INSTRUCTIONS FOR THE TASK:
Count up the lines of the data below that contain the string "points", then give only the total.
---------- DATASET CONTENT
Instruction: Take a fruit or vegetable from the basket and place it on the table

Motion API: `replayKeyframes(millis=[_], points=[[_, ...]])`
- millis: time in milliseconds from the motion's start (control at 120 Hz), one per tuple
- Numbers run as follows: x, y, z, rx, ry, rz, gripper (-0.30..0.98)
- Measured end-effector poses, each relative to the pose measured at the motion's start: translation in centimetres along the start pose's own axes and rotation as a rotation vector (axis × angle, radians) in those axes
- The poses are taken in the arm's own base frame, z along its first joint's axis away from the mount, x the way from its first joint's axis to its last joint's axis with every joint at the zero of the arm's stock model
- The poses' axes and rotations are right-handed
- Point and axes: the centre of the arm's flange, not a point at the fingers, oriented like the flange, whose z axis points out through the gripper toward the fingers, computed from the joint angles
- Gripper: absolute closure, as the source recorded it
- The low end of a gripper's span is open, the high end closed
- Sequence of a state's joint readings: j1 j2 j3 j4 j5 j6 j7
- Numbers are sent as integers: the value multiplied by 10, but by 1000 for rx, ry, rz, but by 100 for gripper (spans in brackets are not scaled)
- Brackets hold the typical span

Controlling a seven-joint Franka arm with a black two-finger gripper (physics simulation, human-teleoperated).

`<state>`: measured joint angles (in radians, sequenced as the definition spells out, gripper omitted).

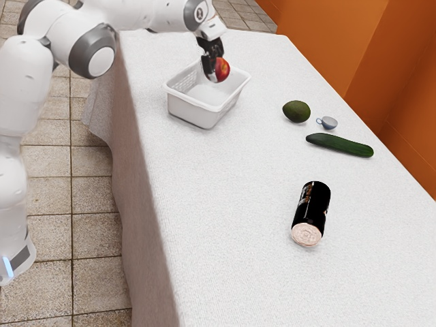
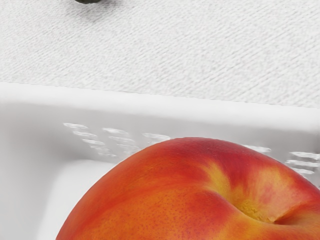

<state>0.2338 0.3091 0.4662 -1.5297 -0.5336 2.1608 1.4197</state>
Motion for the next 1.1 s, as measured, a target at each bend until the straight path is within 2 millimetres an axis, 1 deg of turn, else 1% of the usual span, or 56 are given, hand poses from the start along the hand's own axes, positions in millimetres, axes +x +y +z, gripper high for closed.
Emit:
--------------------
EXERCISE ANSWER:
2